I've needed a crash course in JupyterHub and Notebooks as I've tried to use them in an HPC environment. I know quite a bit about HPC, but I'm not a data scientist. A colleague introduced my Jupyter, and I've enjoyed learning to use it.
I stumbled upon Daan Van Hauwermeiren's ipyparallel tutorial located at https://github.com/DaanVanHauwermeiren/ipyparallel-tutorial/blob/master/02-ipyparallel-tutorial-direct-interface.ipynb And that has been extraordinarly helpful. His tutorial really put me over the edge from NOT understanding to actually understanding how iPython and ipyparallel can acutally work with an HPC engine. Many thanks to him.
Here is a rough draft of what I do to setup the HPC side of things, followed by the setup of the ipyparallel profile and running the engines, so that my notebook can use the MPI engines.
This demo and environment uses MPI. Note that I've also tried to establish a similar environment for use with SLURM, but I haven't been successful yet. Let me be clear: SLURM works great, but I've been unsuccesful integrating ipyparallel with SLURM, despite going through a dozen different examples that can be found by googling.
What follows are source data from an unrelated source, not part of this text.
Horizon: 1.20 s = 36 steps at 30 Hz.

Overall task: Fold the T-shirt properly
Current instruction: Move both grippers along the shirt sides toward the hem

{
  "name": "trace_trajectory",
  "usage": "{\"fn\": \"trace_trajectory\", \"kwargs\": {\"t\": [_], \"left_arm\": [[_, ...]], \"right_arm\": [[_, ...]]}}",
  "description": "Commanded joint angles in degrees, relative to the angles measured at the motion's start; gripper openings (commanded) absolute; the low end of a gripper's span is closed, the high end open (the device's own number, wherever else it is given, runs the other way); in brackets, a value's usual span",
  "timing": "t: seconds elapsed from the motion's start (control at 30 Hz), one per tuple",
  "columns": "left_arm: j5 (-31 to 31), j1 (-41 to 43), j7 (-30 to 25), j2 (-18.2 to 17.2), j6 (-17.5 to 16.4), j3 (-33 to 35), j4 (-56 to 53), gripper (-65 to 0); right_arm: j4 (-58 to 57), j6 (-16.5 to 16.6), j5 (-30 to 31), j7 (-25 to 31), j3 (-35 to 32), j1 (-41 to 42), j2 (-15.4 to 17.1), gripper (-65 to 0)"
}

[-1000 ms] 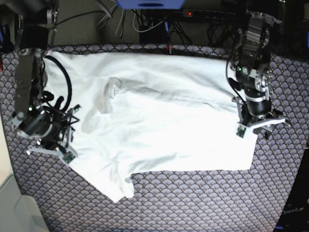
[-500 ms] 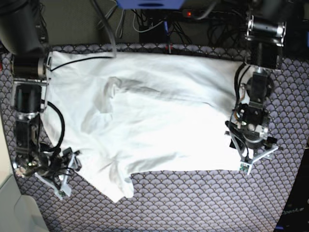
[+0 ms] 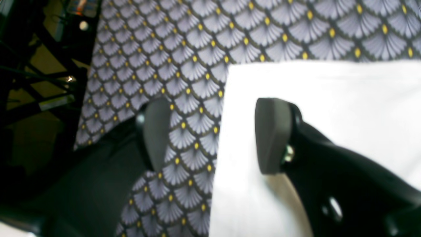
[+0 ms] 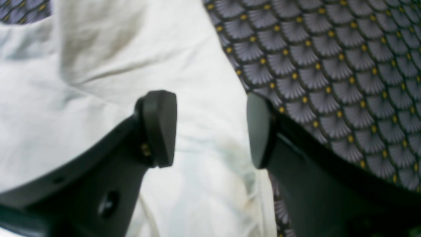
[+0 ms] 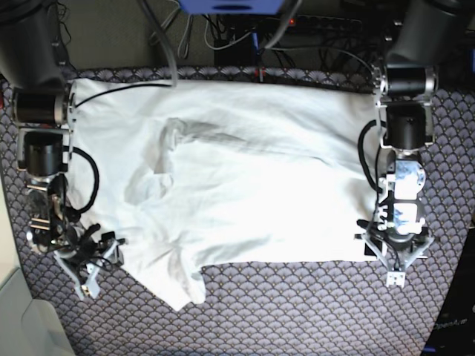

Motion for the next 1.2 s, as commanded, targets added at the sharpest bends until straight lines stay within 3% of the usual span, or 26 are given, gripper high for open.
{"fn": "trace_trajectory", "kwargs": {"t": [0.0,0.27,0.43,0.73,1.17], "left_arm": [[0.29,-1.91,-2.31,-0.35,0.43,-0.01,0.12,-25.2],[0.11,-2.17,-11.37,-0.26,0.34,-0.10,-8.14,-25.3],[0.02,-2.17,-12.51,-0.26,0.43,-0.62,-9.73,-25.4],[-6.92,-2.35,-12.42,-0.70,0.43,-5.55,-9.46,-25.3],[-7.19,-2.35,-12.51,-0.26,0.43,-5.64,-9.90,-25.2]], "right_arm": [[0.79,-1.59,0.47,2.01,0.17,1.56,1.17,-30.5],[-11.08,-2.82,0.47,12.73,0.17,1.48,1.70,-30.6],[-19.78,-2.82,0.47,18.97,0.17,3.06,1.78,-30.6],[-20.31,-2.82,0.47,21.52,-4.22,4.20,2.40,-30.6],[-20.75,-2.82,0.47,21.35,-4.22,1.65,1.78,-31.8]]}}
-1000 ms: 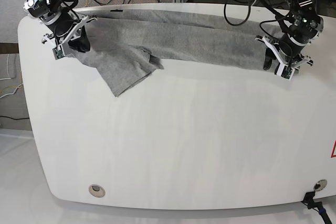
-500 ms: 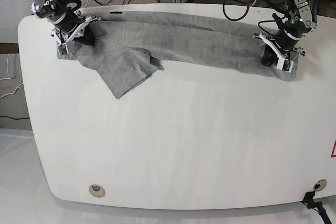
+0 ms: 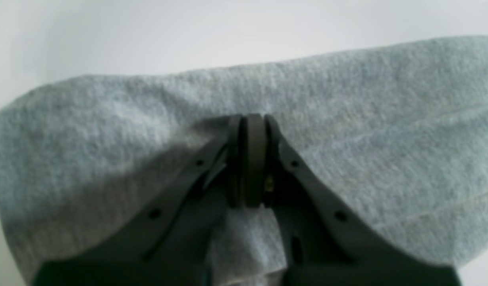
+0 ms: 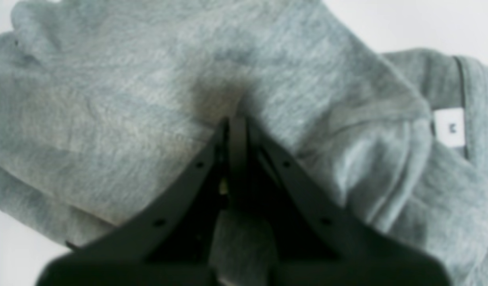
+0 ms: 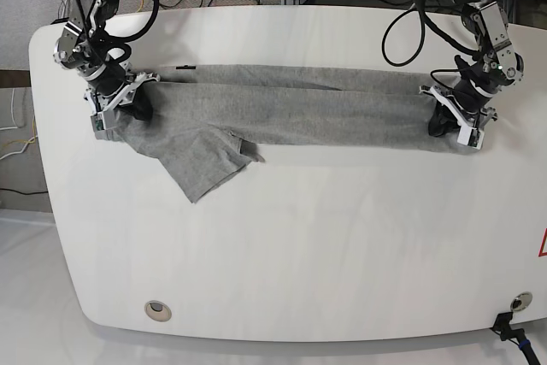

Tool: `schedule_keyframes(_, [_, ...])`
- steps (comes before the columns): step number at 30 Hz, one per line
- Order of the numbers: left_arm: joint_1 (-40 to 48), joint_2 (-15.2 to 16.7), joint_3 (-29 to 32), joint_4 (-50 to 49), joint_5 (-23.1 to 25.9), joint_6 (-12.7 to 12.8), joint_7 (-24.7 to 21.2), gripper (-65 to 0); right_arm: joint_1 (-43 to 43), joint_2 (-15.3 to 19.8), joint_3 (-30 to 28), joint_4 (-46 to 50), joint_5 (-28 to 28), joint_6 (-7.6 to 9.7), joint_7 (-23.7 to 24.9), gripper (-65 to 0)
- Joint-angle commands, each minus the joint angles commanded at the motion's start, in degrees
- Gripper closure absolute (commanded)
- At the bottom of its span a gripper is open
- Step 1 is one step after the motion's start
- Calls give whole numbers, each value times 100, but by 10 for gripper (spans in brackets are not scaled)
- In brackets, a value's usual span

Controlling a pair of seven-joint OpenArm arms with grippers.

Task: Fold the T-shirt properly
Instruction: 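Move the right gripper to the loose sleeve and grasp it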

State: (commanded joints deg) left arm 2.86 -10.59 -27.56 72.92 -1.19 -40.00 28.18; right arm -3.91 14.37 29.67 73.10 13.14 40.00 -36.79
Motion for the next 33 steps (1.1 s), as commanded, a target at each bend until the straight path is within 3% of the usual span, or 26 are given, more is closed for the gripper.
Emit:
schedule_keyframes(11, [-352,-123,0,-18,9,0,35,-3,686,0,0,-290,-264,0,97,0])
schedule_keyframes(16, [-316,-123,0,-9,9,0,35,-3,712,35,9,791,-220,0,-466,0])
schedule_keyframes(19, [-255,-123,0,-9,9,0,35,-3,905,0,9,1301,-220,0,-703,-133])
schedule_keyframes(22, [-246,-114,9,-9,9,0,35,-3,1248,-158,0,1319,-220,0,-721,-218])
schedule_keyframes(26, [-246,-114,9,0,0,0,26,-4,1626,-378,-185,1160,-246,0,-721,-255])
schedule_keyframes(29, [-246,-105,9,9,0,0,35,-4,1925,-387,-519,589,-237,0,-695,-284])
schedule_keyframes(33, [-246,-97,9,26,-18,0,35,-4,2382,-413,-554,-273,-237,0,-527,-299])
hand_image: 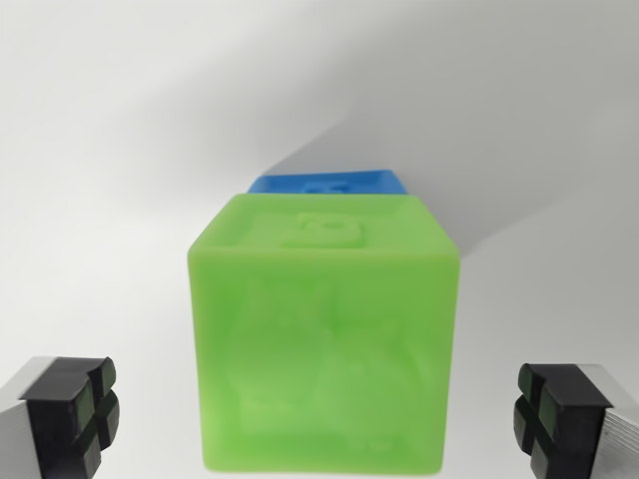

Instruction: Stack cube

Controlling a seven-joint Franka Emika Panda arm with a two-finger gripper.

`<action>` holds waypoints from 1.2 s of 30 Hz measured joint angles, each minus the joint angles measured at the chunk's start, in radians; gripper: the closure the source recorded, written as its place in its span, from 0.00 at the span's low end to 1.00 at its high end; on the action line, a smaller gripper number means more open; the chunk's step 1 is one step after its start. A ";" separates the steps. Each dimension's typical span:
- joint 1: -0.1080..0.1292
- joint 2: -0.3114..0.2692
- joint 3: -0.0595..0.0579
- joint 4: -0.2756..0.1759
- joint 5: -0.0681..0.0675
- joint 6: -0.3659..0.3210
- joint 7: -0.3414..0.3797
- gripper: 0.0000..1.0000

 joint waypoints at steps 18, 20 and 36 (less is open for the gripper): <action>0.000 -0.159 -0.003 0.005 -0.023 -0.161 0.015 0.00; 0.000 -0.177 -0.003 0.009 -0.025 -0.184 0.017 0.00; 0.000 -0.301 -0.003 0.061 -0.036 -0.358 0.024 0.00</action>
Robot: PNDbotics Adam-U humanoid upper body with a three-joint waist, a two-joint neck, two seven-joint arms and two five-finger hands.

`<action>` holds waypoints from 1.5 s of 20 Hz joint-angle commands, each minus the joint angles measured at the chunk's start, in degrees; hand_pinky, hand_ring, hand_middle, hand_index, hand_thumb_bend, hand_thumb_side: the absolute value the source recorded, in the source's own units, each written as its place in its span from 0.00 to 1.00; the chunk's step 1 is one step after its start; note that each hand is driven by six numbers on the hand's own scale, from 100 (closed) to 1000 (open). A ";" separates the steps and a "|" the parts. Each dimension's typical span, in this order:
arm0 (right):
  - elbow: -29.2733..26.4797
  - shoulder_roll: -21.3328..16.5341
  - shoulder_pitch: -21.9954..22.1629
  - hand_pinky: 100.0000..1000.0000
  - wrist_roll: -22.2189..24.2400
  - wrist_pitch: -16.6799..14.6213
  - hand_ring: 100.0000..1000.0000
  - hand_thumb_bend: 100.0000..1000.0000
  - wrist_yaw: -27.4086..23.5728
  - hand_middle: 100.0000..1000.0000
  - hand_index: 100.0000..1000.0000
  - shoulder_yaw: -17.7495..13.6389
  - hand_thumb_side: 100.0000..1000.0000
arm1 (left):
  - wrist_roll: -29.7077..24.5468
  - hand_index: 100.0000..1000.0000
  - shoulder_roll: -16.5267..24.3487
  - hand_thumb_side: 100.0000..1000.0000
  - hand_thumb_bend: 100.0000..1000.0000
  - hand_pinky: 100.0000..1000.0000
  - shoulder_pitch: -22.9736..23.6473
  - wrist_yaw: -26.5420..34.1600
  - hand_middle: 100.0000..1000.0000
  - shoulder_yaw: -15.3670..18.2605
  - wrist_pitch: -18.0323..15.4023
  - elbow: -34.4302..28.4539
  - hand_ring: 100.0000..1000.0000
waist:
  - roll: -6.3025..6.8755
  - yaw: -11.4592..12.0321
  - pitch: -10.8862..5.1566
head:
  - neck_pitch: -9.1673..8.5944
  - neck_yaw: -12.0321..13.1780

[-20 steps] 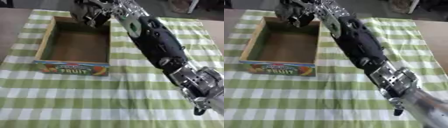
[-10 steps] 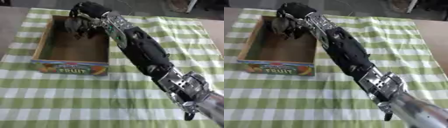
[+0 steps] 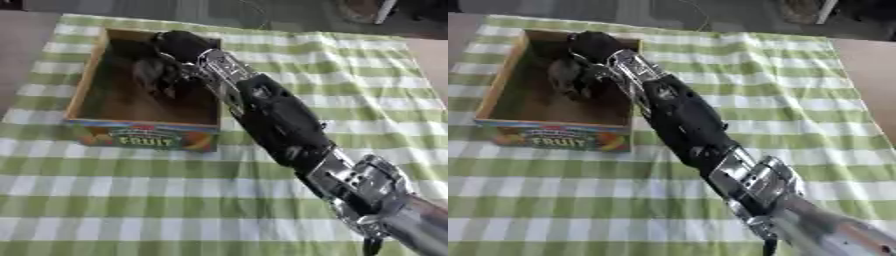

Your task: Pick up objects on the table and place them in the box.

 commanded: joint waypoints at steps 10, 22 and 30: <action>-1.14 -1.04 -1.53 0.91 7.57 -7.71 0.95 0.05 5.87 0.90 0.95 0.00 0.38 | -0.27 0.31 0.65 0.73 0.00 0.22 -0.57 0.07 0.57 -0.23 0.22 -1.30 0.27 | 0.08 0.21 -0.84 | -0.30 -0.02; -5.18 -3.30 -3.34 0.94 7.19 -8.33 0.99 0.41 4.17 0.97 1.00 -0.63 0.66 | -0.46 0.31 0.65 0.73 0.00 0.22 -0.32 0.02 0.57 -0.33 0.48 -1.30 0.27 | 0.15 -0.18 -1.13 | -0.25 -0.08; -9.46 -5.34 -3.43 0.95 8.45 -8.28 1.00 0.39 -1.69 0.97 1.00 -1.31 0.74 | -0.34 0.31 0.58 0.73 0.00 0.22 0.16 -0.27 0.57 -0.01 0.56 -1.30 0.26 | 0.38 -0.79 -1.29 | -0.22 0.06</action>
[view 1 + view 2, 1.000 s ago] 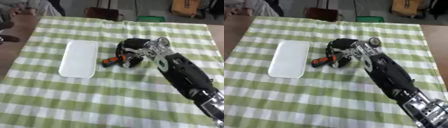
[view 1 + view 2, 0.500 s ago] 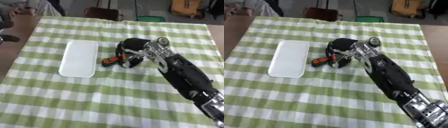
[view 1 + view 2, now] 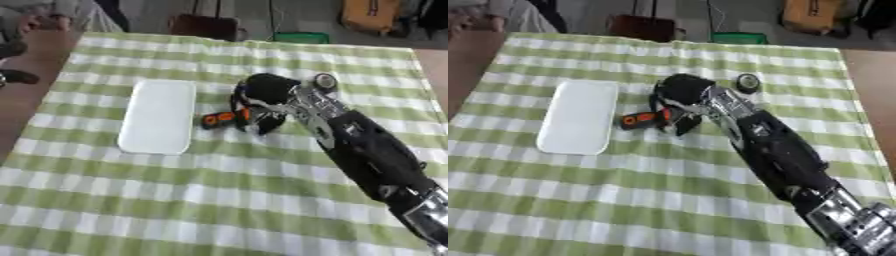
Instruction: Pick up objects on the table and place them in the box.
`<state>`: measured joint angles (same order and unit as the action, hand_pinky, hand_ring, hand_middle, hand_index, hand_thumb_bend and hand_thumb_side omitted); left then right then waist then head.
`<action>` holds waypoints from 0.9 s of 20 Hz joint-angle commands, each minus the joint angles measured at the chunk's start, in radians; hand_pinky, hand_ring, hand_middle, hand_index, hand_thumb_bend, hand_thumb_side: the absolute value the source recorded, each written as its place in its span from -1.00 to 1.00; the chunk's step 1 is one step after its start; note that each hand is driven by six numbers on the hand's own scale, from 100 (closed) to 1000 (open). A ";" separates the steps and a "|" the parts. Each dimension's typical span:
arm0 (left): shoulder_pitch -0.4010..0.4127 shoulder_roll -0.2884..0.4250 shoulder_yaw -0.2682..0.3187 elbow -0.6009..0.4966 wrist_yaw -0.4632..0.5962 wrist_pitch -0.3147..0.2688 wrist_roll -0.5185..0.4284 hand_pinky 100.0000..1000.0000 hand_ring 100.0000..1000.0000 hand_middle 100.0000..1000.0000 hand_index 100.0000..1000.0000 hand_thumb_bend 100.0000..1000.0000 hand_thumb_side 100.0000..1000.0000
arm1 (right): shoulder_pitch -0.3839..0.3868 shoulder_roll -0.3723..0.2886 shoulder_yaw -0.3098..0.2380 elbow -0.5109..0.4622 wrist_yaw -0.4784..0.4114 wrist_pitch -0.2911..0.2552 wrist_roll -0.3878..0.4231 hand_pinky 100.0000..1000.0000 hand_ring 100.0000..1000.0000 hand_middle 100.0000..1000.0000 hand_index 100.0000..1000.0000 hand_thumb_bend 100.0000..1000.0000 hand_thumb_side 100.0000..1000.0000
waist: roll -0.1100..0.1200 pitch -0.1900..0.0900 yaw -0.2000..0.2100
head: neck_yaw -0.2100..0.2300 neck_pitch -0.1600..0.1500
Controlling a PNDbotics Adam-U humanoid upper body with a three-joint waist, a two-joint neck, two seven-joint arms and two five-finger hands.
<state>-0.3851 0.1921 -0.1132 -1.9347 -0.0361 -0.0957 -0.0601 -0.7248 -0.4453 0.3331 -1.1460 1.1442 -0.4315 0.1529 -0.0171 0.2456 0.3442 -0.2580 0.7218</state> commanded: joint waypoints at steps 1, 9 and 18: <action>-0.013 0.007 0.005 -0.019 0.004 0.001 0.003 0.17 0.53 0.67 0.64 0.09 0.52 | -0.017 -0.036 -0.004 -0.044 0.011 -0.001 -0.048 0.38 0.07 -0.33 -0.10 -0.85 -0.69 | 0.003 -0.018 -0.001 | -0.003 0.002; -0.012 0.008 0.006 -0.019 0.004 0.001 0.004 0.16 0.53 0.67 0.64 0.07 0.52 | -0.016 -0.058 -0.003 -0.117 -0.019 0.022 -0.090 0.33 -0.02 -0.43 -0.19 -0.76 -0.78 | 0.004 -0.021 -0.002 | -0.003 0.002; -0.014 0.008 0.004 -0.021 0.007 0.001 0.003 0.16 0.54 0.67 0.64 0.08 0.52 | -0.024 -0.080 -0.003 -0.201 -0.065 0.048 -0.101 0.32 -0.03 -0.46 -0.21 -0.77 -0.76 | 0.004 -0.024 0.001 | -0.005 0.001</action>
<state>-0.3857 0.1921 -0.1132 -1.9351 -0.0345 -0.0939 -0.0582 -0.7237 -0.4956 0.3345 -1.3087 1.0953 -0.3901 0.0561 -0.0173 0.2444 0.3446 -0.2597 0.7218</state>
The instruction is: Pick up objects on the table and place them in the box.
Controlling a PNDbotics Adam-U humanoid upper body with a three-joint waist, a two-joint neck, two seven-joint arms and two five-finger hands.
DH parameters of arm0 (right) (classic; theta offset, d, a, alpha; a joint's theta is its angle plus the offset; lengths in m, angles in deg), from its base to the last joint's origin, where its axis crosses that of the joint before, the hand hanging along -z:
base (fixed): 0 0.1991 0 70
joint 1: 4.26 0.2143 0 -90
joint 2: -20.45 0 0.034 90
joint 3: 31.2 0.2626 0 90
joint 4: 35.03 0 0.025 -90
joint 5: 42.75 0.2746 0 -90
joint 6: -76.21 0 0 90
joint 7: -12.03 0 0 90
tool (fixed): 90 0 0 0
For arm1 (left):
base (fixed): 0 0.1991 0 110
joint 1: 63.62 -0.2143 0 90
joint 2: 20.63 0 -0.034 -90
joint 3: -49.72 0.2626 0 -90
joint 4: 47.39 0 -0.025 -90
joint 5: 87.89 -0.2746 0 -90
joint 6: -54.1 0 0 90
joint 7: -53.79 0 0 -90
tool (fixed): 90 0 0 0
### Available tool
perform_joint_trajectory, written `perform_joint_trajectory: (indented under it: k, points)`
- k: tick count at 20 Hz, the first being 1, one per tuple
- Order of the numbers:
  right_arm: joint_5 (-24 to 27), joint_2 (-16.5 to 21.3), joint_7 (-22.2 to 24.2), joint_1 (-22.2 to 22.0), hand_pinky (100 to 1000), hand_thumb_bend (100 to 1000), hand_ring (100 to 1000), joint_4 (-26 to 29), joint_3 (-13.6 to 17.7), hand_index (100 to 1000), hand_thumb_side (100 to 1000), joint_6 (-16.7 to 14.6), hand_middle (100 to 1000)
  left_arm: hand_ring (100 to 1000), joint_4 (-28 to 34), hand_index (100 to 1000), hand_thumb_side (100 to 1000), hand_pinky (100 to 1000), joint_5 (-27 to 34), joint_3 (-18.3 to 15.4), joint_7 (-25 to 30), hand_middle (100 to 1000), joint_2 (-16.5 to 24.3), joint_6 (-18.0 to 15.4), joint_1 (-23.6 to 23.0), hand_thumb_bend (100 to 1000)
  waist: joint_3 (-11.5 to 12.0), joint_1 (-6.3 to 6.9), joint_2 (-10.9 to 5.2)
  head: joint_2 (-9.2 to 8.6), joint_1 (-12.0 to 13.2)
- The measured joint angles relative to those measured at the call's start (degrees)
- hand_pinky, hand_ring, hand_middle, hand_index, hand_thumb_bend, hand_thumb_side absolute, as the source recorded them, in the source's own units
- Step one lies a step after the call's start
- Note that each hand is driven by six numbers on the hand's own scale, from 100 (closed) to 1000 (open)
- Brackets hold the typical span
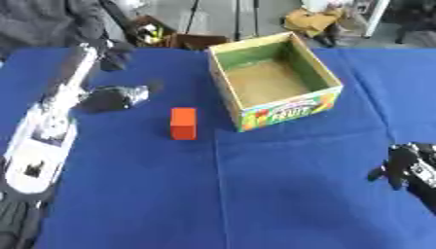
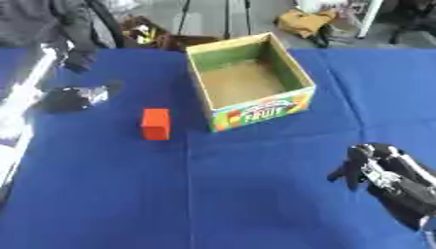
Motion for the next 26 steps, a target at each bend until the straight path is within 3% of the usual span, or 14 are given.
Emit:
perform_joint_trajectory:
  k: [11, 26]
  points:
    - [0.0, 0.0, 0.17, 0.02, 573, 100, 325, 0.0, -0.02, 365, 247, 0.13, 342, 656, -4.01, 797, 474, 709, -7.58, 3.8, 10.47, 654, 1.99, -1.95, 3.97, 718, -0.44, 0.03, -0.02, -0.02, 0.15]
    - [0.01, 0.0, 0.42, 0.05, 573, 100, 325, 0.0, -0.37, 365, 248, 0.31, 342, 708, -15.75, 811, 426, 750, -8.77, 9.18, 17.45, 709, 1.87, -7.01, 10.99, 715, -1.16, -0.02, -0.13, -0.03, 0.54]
I won't go into detail here. Just a general overview.
- Install base HPC cluster, with a head node and N compute nodes
- Ensure that hostnames resolve (DNS), and that time synchornization is acceptable (chrony, ntpd)
- Install the MPI engine of your choice. I used MPICH simply because of familiarity. Run mpi-selector to select your MPI engine.
- Setup NFS/NIS for standard users in the cluster.
- Create a user. I used the username scientist for my demo. Ensure the user can access the compute nodes and has write access to her NFS home directory. This is really imporant because JupyterHub will install user-hosted ipyparallel software in the user's home dir (under ~/.local/) that needs to be consistent across all of the compute nodes.
- I shared password-less ssh auth keys for the scientist user to make it easier for her to connect to the various compute nodes.
- Login to the head node as scientist user
- Download sources that have example code that useful for testing. I like the CPI command.
- Extract sources e.g.: tar xzf mpich-3.2.1.tar.gz
- Change to examples/ directory
- Compile the cpi example code e.g.: mpicc cpi.c -o cpi
- Run a test that uses the cpi command that passes the computation workload to the HPC compute nodes:
- e.g.: mpiexec -n 4 -host host1,host2,host3,host4 cpi